Dalam filsafat, ada pemikiran bahwa hidup yang bermakna adalah hidup yang terhubung dengan sesuatu yang lebih besar dari diri kita sendiri. Sebagai orang percaya, kita tahu bahwa hidup itu menemukan makna sejatinya ketika terhubung dengan Tuhan. Tuhan adalah sumber damai sejahtera yang sejati, yang dapat mengatasi segala ketidakpastian hidup.

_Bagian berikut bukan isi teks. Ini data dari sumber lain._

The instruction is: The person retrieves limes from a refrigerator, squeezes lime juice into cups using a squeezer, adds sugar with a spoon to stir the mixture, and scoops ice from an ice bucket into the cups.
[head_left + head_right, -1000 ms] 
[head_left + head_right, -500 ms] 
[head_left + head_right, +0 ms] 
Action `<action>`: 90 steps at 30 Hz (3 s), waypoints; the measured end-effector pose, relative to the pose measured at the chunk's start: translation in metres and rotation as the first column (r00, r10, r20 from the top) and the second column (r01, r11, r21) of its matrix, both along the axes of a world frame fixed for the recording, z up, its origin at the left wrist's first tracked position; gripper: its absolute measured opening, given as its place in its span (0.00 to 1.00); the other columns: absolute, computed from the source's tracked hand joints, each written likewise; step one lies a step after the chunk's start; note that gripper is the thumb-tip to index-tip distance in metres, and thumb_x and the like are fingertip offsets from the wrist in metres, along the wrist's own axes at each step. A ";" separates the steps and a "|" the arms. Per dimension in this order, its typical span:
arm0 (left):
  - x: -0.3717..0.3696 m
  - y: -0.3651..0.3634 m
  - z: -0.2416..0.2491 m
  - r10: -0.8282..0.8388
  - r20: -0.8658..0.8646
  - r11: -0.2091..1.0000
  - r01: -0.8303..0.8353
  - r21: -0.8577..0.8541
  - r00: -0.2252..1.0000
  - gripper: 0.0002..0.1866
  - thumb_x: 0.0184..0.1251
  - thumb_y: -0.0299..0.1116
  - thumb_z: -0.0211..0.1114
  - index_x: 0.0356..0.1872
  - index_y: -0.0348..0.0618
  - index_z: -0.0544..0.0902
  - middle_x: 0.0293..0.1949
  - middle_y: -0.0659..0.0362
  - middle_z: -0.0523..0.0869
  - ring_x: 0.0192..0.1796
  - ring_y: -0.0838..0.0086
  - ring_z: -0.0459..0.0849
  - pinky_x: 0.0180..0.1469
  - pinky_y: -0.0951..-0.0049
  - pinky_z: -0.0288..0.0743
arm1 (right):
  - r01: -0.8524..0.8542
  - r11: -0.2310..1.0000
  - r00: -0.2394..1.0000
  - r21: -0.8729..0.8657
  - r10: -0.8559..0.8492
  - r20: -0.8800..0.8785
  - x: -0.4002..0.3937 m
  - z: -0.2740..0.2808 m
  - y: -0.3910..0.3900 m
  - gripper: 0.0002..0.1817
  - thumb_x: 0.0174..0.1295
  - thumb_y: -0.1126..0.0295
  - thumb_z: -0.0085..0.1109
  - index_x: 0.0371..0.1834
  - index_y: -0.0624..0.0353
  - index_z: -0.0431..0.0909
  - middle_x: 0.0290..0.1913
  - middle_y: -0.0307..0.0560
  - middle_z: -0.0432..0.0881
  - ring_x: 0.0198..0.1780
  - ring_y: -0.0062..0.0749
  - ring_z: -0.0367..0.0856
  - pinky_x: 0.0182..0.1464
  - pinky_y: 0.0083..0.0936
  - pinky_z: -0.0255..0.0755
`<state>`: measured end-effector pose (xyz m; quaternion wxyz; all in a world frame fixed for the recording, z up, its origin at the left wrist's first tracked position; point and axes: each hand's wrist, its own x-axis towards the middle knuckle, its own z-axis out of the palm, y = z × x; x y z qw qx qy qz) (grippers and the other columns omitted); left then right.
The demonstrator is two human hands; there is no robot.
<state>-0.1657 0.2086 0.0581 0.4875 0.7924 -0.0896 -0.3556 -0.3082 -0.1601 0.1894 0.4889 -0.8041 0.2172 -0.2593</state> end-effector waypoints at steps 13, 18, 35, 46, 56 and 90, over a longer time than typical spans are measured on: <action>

Tahun baru ini, mari kita jadikan hidup kita sebagai kesaksian akan kebesaran Tuhan. Bagikan cerita tentang bagaimana Tuhan telah bekerja dalam hidup Anda kepada keluarga, tetangga, dan teman-teman. Mungkin itu melalui tindakan kasih sederhana, atau melalui doa yang tulus untuk orang lain. Ingatlah bahwa pekerjaan Tuhan sering kali terlihat dalam hal-hal kecil yang kita anggap biasa. Misalnya, seorang tetangga yang sering menolong orang lain tanpa pamrih bisa menjadi alat Tuhan untuk menunjukkan kasih-Nya. Atau doa seorang anak untuk orang tuanya bisa menjadi cara Tuhan menyentuh hati mereka. Setiap tindakan kecil kita dapat menjadi bagian dari pekerjaan Tuhan yang besar.